Records from a dataset:
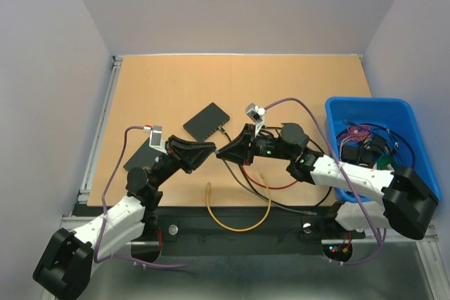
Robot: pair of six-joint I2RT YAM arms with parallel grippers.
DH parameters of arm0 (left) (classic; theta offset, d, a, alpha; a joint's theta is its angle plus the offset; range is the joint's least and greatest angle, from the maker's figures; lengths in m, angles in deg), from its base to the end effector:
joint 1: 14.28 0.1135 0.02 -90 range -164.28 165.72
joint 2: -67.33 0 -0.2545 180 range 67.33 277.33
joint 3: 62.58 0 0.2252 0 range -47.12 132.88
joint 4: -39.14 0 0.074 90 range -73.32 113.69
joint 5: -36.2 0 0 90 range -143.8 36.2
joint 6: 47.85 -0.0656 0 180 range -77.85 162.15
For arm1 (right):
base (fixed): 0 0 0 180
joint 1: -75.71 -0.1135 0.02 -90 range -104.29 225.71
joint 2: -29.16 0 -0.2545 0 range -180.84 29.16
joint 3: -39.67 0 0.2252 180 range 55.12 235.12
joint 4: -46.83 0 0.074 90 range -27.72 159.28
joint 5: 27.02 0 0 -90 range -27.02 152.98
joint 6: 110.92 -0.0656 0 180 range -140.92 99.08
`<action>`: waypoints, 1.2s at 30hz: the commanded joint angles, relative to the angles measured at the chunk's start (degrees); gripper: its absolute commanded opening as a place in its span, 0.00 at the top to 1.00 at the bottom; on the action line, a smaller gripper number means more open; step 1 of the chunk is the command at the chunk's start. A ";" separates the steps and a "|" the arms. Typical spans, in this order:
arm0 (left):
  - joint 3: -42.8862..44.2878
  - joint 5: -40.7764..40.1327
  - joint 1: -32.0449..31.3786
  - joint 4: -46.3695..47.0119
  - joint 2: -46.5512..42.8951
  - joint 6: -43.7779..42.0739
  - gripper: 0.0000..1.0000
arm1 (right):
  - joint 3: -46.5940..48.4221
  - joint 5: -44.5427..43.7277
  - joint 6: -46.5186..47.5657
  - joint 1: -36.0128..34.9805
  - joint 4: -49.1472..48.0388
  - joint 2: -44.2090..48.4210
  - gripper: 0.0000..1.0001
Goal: Insert the plug into the switch port
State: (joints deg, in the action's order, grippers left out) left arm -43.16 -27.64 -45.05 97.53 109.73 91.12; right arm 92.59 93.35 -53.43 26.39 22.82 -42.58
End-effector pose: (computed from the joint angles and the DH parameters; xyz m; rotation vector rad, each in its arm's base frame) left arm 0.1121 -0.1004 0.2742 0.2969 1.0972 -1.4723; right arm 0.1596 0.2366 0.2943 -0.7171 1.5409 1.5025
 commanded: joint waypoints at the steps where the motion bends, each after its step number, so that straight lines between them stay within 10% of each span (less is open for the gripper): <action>1: -2.83 -4.18 0.97 15.46 -0.56 -1.51 0.97 | -0.12 -1.37 -0.18 0.80 -3.69 1.35 1.00; 8: -0.45 -8.91 0.97 0.99 -3.88 -5.46 0.38 | -0.30 -3.12 0.60 0.89 -2.03 -0.15 1.00; 14: 2.01 -17.35 1.06 -15.80 -11.61 -12.31 0.12 | 1.98 -8.92 4.11 0.81 8.50 -3.39 1.00; 22: 11.66 -31.95 2.63 -30.69 0.37 -18.03 0.10 | 11.20 -21.38 10.36 0.81 24.24 -14.63 1.00; 36: 23.89 -9.72 20.04 -20.94 36.08 -16.89 0.17 | 27.56 -32.65 17.04 0.45 36.82 -35.21 1.00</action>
State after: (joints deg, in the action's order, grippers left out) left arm -22.63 -44.41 -26.56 70.78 141.31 74.74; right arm 114.60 65.64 -40.23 27.00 56.04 -75.48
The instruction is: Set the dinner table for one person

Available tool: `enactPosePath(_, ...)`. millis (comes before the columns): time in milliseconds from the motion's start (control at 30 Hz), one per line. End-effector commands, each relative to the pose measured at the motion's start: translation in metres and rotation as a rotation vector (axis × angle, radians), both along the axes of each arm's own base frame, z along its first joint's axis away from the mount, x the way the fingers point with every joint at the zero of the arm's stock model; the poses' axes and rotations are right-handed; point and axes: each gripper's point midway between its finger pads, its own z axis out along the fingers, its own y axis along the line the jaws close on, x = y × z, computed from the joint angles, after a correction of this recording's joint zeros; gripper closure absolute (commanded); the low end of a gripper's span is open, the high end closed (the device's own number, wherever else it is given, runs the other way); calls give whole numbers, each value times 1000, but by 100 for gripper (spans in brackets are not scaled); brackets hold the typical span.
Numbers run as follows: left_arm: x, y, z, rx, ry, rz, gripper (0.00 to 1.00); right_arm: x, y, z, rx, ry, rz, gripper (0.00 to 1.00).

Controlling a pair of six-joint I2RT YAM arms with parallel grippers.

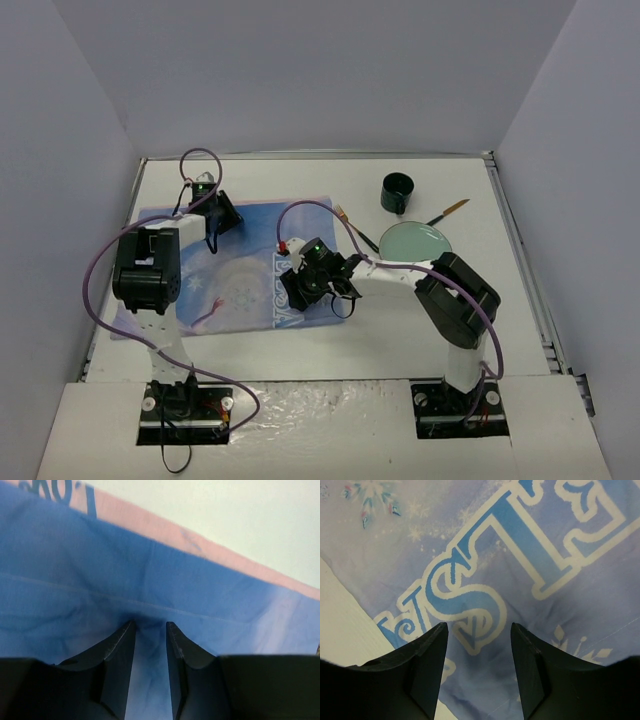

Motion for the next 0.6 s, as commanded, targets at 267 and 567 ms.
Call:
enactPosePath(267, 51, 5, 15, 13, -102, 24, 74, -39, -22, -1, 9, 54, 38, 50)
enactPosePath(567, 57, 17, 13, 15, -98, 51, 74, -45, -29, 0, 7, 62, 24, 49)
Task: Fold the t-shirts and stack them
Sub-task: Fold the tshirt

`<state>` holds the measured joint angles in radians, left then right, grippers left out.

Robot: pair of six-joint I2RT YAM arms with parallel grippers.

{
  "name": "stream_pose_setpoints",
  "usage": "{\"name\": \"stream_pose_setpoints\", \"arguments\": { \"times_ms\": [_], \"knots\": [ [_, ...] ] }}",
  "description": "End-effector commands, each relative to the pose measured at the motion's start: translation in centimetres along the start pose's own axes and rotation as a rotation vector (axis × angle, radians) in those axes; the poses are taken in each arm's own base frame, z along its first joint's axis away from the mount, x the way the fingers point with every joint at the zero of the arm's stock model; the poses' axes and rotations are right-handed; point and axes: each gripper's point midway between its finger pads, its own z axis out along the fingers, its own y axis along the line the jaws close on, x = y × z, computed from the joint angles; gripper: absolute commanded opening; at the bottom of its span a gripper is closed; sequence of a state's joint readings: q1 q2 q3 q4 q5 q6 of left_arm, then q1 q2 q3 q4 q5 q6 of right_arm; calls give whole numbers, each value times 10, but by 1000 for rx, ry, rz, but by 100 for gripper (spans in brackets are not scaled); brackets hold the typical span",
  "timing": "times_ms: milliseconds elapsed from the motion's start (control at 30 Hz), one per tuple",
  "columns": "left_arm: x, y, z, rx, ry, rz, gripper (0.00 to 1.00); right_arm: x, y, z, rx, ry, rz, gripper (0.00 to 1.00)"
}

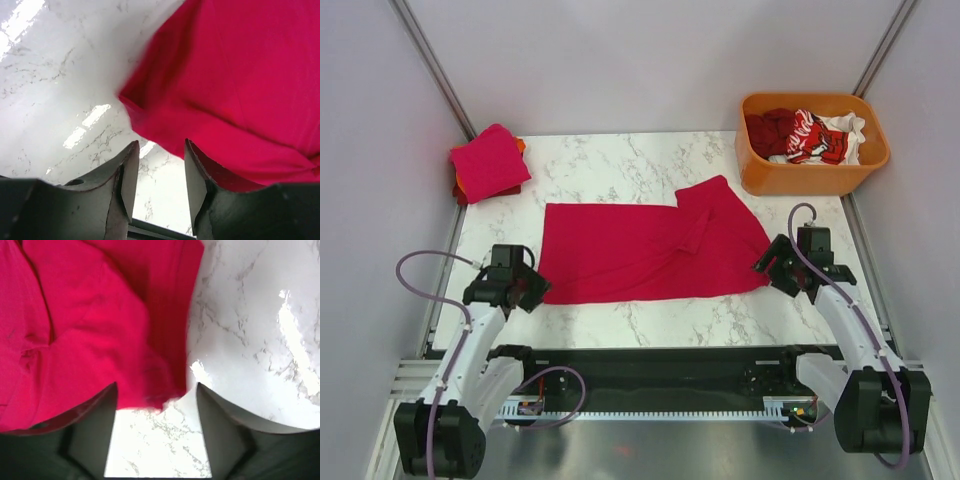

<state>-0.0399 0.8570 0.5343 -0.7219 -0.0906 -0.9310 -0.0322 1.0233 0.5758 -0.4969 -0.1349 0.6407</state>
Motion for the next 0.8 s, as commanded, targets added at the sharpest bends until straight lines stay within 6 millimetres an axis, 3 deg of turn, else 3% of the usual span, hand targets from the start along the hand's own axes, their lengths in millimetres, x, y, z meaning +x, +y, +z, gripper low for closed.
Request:
{"name": "stream_pose_setpoints", "arguments": {
  "times_ms": [0, 33, 167, 200, 267, 300, 333, 367, 400, 433, 467, 500, 533, 567, 600, 633, 667, 700, 767],
  "knots": [
    [10, -14, -26, 74, 60, -53, 79, 14, -6, -15, 22, 44, 16, 98],
    [2, -22, -39, 101, 37, -42, 99, 3, 7, -27, -24, 10, -17, 98],
    [-39, -42, -69, 145, -108, 94, 100, -39, 46, -49, -128, -119, -117, 98],
    [-52, -52, -77, 158, -142, 121, 100, -65, 67, -59, -178, -201, -146, 98],
    [-68, -61, -83, 159, -191, 203, 100, -66, 99, -48, -166, -178, -255, 98],
    [-77, -72, -94, 184, -213, 235, 99, -96, 125, -60, -144, -265, -288, 98],
    [-80, -75, -92, 175, -205, 266, 98, -96, 132, -34, -81, -218, -321, 97],
    [-80, -80, -95, 195, -196, 329, 98, -94, 152, -28, -81, -208, -367, 96],
    [-84, -86, -101, 216, -205, 361, 97, -117, 181, -34, -112, -264, -374, 94],
    [-84, -86, -101, 216, -203, 413, 96, -122, 184, -3, -59, -235, -386, 92],
    [-83, -88, -103, 232, -196, 440, 96, -130, 195, 7, -51, -245, -397, 90],
    [-82, -88, -105, 241, -196, 469, 96, -155, 222, 1, -78, -306, -406, 86],
    [-81, -86, -104, 238, -199, 507, 96, -158, 219, 40, -13, -276, -420, 83],
    [-82, -82, -106, 229, -218, 510, 96, -163, 224, 54, 10, -273, -432, 82],
    [-78, -74, -99, 206, -211, 495, 97, -187, 250, 50, -13, -328, -435, 81],
    [-75, -73, -97, 220, -209, 492, 97, -181, 243, 93, 45, -272, -470, 81],
    [-67, -72, -95, 246, -198, 489, 97, -199, 258, 90, 58, -315, -473, 80],
    [-65, -71, -94, 246, -197, 473, 97, -192, 247, 128, 110, -272, -495, 80],
    [-63, -70, -93, 261, -202, 457, 96, -198, 248, 148, 138, -280, -517, 79]
  ]
}}
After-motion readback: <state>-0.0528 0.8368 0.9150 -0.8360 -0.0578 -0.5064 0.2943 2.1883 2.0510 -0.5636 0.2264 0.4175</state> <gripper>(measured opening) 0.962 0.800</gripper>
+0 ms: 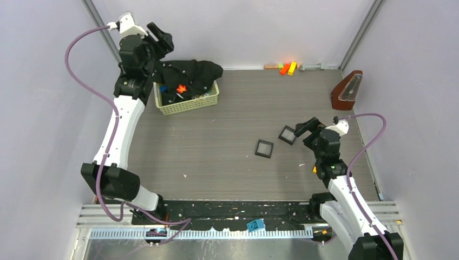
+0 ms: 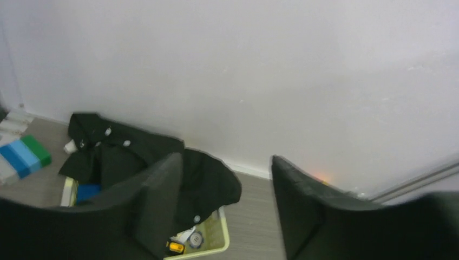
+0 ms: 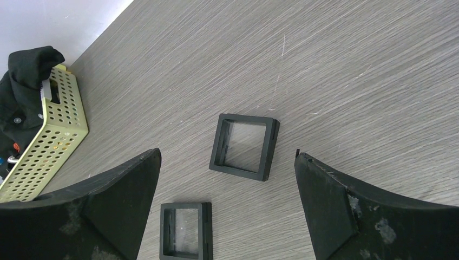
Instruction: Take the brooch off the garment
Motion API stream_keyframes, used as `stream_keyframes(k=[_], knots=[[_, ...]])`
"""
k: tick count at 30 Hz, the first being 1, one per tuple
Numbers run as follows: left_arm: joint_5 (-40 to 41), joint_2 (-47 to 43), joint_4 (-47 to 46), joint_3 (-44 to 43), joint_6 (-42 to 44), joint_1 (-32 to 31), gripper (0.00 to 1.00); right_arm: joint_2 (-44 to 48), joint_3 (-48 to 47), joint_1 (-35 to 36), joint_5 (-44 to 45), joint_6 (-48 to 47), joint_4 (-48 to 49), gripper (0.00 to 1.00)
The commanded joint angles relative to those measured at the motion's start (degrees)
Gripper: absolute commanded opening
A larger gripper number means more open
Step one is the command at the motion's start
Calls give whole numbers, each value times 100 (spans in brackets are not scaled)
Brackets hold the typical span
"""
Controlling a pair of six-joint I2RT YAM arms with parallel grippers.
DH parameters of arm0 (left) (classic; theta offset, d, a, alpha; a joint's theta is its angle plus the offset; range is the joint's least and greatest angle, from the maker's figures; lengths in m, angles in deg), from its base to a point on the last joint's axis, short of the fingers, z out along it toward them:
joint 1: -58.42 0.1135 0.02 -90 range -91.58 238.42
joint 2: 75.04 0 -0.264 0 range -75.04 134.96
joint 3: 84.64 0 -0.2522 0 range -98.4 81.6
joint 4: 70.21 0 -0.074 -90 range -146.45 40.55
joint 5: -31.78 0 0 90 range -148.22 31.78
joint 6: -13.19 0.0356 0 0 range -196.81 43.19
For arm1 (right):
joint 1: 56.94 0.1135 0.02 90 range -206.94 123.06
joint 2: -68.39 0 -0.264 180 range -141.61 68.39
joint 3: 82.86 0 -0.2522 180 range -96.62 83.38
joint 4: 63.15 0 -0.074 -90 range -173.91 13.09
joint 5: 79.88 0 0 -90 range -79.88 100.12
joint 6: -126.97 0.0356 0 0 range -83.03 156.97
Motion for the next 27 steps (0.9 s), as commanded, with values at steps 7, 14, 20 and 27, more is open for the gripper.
stream_keyframes(k=[7, 14, 20, 27], knots=[[680, 1156, 983, 135, 125, 102, 94, 5, 31, -3, -23, -51, 280, 100], [619, 2315, 766, -67, -28, 274, 98, -92, 83, -3, -50, -77, 389, 100], [675, 3099, 677, -421, -119, 376, 98, -160, 90, -2, -71, -78, 424, 100], [702, 3614, 379, -586, -111, 538, 97, 206, -401, -3, -337, 28, -193, 100]])
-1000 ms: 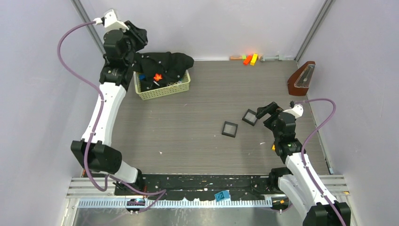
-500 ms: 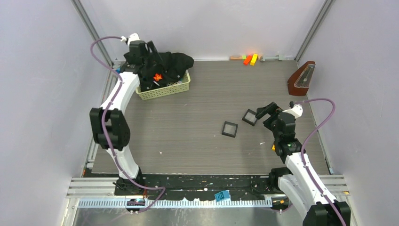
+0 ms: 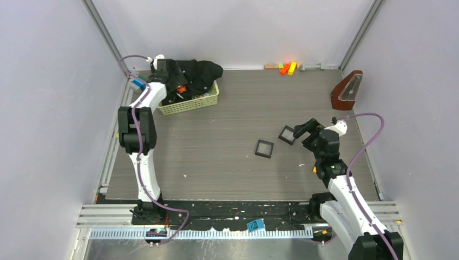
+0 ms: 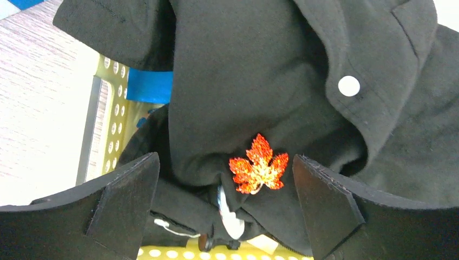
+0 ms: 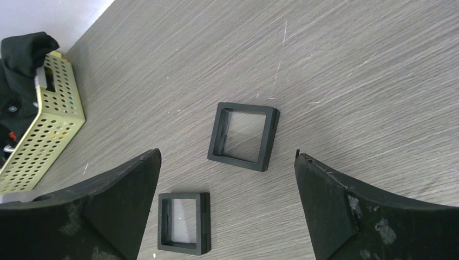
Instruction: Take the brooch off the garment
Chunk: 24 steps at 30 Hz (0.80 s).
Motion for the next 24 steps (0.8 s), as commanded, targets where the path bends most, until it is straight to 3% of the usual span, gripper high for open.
stream_keyframes(k=[1, 4, 6, 8, 11, 13, 24], knots=[[42, 178, -470, -377, -45, 170, 95, 367, -520, -3, -414, 88, -279, 100], [-227, 361, -703, -412, -48, 249, 86, 456, -1035, -3, -757, 285, -792, 100], [-331, 438, -794, -427, -40, 272, 73, 483, -1482, -3, -1057, 350, -1157, 100], [-360, 469, -851, -424, -24, 281, 55, 548, -1703, -3, -1116, 332, -1432, 100], [-403, 419, -945, -360, 27, 280, 17, 754, -1935, -5, -1030, 241, -1628, 100], [-363, 325, -1022, -270, 53, 278, 1, 869, -1948, -3, -907, 180, -1659, 100], [-480, -728, -1088, 48, 129, 205, 0, 725, -1988, -3, -707, 106, -1826, 100]])
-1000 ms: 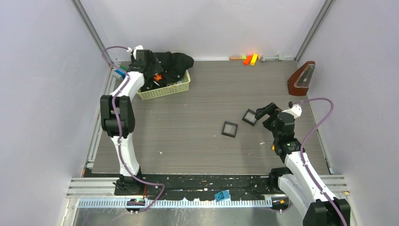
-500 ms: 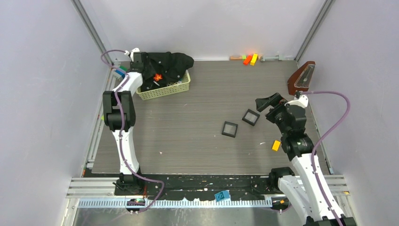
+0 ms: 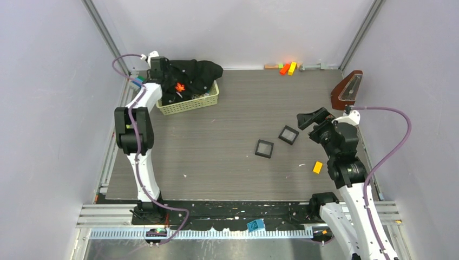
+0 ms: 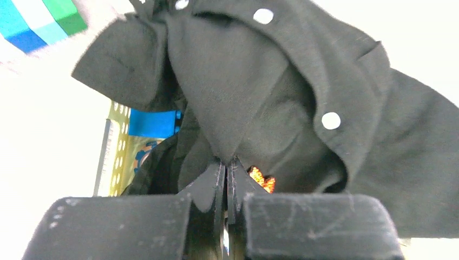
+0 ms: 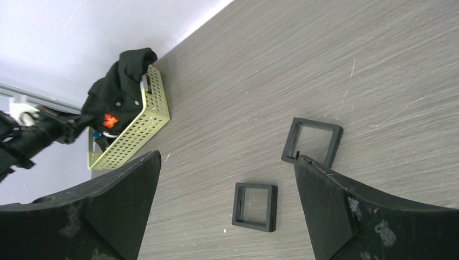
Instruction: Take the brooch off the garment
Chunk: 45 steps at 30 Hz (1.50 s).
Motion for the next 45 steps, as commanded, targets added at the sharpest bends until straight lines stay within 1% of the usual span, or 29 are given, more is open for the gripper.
stream_keyframes(k=[1, 11, 15, 21, 23, 25, 28, 35, 38, 41, 43, 45], knots=[[-221, -998, -361, 4, 100, -60, 0, -100, -188, -3, 27, -61, -53, 100], [-611, -2249, -319, 14, 109, -341, 0, -103, -227, -4, -129, -79, -338, 100], [-741, -2729, -142, -169, 144, -474, 0, -38, -256, -3, -130, -99, -468, 100], [-937, -3486, 161, -520, 195, -776, 0, -56, -335, -3, -541, -98, -598, 100], [-939, -3733, 277, -648, 218, -993, 0, -69, -356, -3, -651, -88, -633, 100], [-885, -3967, 354, -814, 439, -1429, 0, -86, -379, -3, -775, -68, -689, 100], [-754, -4087, 618, -1213, 718, -1962, 0, -112, -401, -3, -1010, -64, -745, 100], [-1139, -3935, 1251, -2264, 428, -2490, 0, -137, -478, -3, -1435, -119, -834, 100], [-1114, -3901, 1320, -2308, 319, -2487, 0, -258, -525, -3, -1617, -118, -802, 100], [-847, -3744, 1848, -2271, 327, -2287, 0, -490, -577, -3, -2013, -77, -684, 100], [-762, -3814, 2034, -1800, 188, -2013, 0, -659, -544, -3, -2439, -39, -501, 100], [-724, -4067, 1855, -928, -54, -1660, 0, -859, -463, 2, -2824, 43, -282, 100]])
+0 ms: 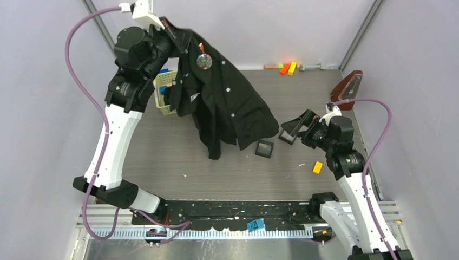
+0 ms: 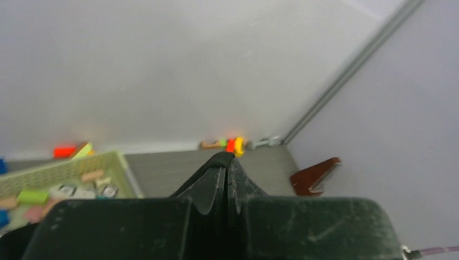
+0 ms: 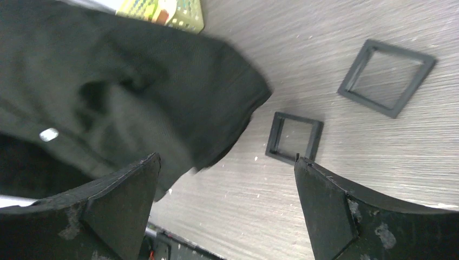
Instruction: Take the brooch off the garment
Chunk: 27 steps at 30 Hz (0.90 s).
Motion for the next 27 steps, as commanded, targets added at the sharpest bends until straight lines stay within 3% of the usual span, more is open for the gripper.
stream_keyframes(k=[1, 6, 12, 19, 27], knots=[[191, -363, 43, 1456, -516, 751, 0, -363, -39, 20, -1075, 114, 631, 100], [-160, -1047, -792, 4283, -1253, 1805, 0, -983, -27, 407, -927, 32, 638, 97], [-56, -1530, -1463, 6119, -1298, 2065, 0, -2012, -414, 2172, 722, -270, 653, 96], [195, -1951, -1802, 6988, -1320, 2064, 0, -3966, -1270, 3560, 2153, -580, 1081, 91], [546, -2392, -1559, 7000, -917, 2063, 0, -6115, -3119, 4291, 2784, -1178, 613, 83]])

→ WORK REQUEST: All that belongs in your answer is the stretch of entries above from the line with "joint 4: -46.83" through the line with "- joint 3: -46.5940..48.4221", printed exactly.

→ OUTPUT FOR THIS TASK:
joint 4: -46.83 0 0.074 90 range -27.72 159.28
joint 5: 27.02 0 0 -90 range -27.02 152.98
joint 6: 110.92 -0.0656 0 180 range -140.92 99.08
`<action>`: waypoints, 1.2s at 30hz: the commanded joint angles, relative to the angles measured at the chunk's start (degrees); gripper: its absolute commanded opening as a place in its span, 0.00 at the top to 1.00 at the bottom; on the action line, a smaller gripper number means more open; step 1 of the chunk is the command at the chunk's start. A ";" separates the steps and a "|" the arms. Typical spans, in this order:
arm0 (left):
  - joint 3: -42.8862..44.2878
  - joint 5: -40.7764..40.1327
  - joint 1: -32.0449..31.3786
  - joint 4: -46.3695..47.0119
  - joint 2: -46.5512..42.8951
  - joint 6: -43.7779..42.0739
  - gripper: 0.0000..1.0000
arm1 (right):
  - joint 3: -46.5940..48.4221

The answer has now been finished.